Os municípios podem e devem adotar restrições adicionais ao decreto estadual se forem necessárias para a proteção e a defesa da saúde pública, como forma de colocar em prática as suas estratégias de contenção da pandemia, as quais devem estar devidamente fundamentadas pela autoridade sanitária consoante o interesse local.

O decreto estadual 562 editado nesta sexta-feira, além de decretar estado de calamidade pública em Santa Catarina, reforça que até 31 de maio estão proibidas a concentração e a permanência de pessoas em espaços públicos ou coletivos.

Tais medidas não são contra o direito de ir e vir, mas tão somente limitam temporariamente as formas de seu exercício em favor do bem maior, que é a proteção da vida. 

Números oficiais deste sábado mostram que no País já são 2.347 pessoas mortas pela covid-19 e há 36.599 infectadas. O Estado tem 975 pessoas infectadas, entre eles jovens e idosos, e 32 mortos.

Se os números oficiais de Santa Catarina apontam o controle temporário dos reflexos severos da doença, tal se dá, justamente, pelo fortalecimento da medida de isolamento social como importante instrumento de contenção à pandemia. O cenário, porém, pode se inverter rapidamente, nas regiões em que se tentam relativizar as restrições, medida que prejudicará não apenas a população local mas, também, todos os demais catarinenses, que serão afetados pela profusão regional da contaminação. 

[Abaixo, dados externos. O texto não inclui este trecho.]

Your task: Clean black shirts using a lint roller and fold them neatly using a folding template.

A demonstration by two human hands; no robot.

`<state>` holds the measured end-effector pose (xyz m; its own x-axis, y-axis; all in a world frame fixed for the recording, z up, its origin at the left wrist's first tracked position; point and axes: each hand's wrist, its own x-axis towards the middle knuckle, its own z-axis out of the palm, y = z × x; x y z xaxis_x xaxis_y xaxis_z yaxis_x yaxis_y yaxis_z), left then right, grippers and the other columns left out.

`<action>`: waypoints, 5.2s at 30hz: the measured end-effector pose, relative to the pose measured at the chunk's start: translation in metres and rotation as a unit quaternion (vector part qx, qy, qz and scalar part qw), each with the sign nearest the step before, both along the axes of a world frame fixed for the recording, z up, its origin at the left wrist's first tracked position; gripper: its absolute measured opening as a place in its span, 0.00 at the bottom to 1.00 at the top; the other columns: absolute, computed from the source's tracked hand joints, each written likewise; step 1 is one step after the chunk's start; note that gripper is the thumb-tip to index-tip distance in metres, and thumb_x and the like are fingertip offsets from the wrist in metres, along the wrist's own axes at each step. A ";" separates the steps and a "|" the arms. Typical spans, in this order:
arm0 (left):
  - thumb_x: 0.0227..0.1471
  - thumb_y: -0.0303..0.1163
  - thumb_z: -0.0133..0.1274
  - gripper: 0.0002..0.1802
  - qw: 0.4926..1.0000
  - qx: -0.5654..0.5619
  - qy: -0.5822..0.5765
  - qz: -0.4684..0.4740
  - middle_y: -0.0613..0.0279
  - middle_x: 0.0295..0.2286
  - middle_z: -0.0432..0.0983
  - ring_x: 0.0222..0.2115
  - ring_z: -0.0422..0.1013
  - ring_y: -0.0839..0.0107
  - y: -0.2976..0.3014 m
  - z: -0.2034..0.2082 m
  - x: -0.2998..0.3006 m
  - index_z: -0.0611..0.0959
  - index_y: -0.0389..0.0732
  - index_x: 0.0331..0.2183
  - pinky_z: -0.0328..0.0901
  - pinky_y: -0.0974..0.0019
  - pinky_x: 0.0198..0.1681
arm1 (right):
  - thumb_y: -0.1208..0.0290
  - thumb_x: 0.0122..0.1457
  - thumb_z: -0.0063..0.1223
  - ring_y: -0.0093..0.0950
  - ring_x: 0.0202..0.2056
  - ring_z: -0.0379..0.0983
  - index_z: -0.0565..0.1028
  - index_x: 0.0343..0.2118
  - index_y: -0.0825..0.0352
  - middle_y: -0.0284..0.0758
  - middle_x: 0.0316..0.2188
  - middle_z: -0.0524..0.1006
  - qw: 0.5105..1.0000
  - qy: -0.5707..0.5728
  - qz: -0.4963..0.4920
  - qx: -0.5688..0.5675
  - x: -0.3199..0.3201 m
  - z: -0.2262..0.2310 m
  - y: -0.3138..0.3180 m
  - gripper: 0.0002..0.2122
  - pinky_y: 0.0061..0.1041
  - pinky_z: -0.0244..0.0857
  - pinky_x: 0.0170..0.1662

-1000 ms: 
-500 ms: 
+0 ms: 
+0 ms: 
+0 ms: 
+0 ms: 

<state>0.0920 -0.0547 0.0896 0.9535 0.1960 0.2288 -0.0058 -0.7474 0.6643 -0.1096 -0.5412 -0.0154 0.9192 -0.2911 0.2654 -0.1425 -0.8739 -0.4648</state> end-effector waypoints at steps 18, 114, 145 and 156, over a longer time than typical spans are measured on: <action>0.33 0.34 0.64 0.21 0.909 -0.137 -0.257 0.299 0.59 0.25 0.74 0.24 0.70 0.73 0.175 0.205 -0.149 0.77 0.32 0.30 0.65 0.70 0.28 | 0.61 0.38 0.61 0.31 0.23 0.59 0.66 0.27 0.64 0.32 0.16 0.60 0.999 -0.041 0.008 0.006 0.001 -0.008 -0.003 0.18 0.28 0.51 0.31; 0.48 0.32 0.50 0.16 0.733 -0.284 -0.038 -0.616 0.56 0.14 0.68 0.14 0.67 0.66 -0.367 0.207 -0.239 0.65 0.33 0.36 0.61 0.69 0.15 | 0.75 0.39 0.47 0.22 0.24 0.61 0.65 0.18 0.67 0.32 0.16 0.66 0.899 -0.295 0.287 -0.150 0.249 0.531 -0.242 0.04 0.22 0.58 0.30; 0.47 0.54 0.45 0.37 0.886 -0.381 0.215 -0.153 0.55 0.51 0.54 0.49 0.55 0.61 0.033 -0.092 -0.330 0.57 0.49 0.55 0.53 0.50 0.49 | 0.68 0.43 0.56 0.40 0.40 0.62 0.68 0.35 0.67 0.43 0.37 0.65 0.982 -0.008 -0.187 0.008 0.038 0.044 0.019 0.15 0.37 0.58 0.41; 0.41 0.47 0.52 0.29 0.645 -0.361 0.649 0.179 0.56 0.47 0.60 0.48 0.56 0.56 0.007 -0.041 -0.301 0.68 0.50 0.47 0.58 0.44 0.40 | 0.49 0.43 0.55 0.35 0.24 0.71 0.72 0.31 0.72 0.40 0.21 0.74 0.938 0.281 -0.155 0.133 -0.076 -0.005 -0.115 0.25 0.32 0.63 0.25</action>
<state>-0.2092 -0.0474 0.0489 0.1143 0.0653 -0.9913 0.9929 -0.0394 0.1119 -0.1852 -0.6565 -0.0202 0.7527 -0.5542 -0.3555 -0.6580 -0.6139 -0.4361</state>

Portanto, o Ministério Público continuará utilizando de todos os meios possíveis, dentro de suas atribuições constitucionais e legais, visando a defender a vida e a saúde, certo de que uma flexibilização das normas sanitárias desprovida de amparo científico pode potencializar a contaminação pela Covid-19 e colocar ainda mais em risco a saúde pública no Estado.